Evolution of chlorophyll degradation is associated with plant transition to land

AbstractColonization of land by green plants (Viridiplantae) some 500 million years ago was made possible by large metabolic and biochemical adaptations. Chlorophyll, the central pigment of photosynthesis, is highly photo-active. In order to mitigate deleterious effects of pigment accumulation, some plants have evolved a coordinated pathway to deal with chlorophyll degradation end-products, so-called phyllobilins. This pathway has been so far mostly unravelled in Arabidopsis thaliana. Here, large-scale comparative phylogenomic coupled to an innovative biochemical characterization strategy of phyllobilins allow a better understanding how such a pathway appeared in Viridiplantae. Our analysis reveals a stepwise evolution of the canonical pheophorbide a monooxygenase/phyllobilin pathway. It appears to have evolved gradually, first in chlorophyte’s chloroplasts, to ensure multicellularity by detoxifying chlorophyll catabolites, and in charophytes outside chloroplasts to allow adaptation of embryophytes to land.

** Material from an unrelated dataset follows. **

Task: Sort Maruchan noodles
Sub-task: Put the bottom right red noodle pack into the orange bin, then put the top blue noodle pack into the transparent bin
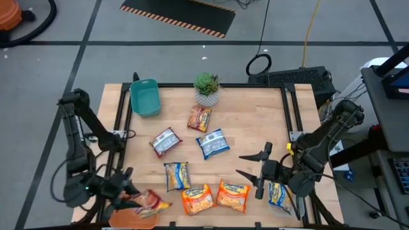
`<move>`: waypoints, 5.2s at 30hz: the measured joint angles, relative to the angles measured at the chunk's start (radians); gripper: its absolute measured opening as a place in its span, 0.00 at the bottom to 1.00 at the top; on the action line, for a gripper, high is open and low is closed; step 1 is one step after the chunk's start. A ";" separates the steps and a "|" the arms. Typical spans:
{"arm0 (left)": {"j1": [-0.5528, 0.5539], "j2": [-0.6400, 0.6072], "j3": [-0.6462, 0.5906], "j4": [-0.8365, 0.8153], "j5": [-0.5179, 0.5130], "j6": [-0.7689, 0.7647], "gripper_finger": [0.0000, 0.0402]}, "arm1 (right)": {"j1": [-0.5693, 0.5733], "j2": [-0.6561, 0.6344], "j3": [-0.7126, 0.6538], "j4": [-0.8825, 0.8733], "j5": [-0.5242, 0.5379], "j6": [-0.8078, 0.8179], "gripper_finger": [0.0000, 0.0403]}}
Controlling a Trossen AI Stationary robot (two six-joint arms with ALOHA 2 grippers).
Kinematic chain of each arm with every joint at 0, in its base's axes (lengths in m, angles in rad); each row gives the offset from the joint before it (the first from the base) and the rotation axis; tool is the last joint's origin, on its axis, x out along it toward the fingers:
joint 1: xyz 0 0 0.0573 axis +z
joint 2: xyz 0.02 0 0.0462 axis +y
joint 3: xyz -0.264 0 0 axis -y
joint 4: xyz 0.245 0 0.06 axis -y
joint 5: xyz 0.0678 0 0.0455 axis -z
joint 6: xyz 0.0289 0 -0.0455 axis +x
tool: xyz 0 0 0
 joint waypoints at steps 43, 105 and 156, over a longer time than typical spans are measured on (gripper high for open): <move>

At least six out of the eight genes involved in the pathway were already present in the last common ancestor of green plants. This strongly suggests parallel evolution of distinct enzymes catalysing similar reactions in various lineages, particularly for the dephytylation step. Together, our study suggests that chlorophyll degradation accompanied the transition from water to land, and was therefore of great importance for plant diversification.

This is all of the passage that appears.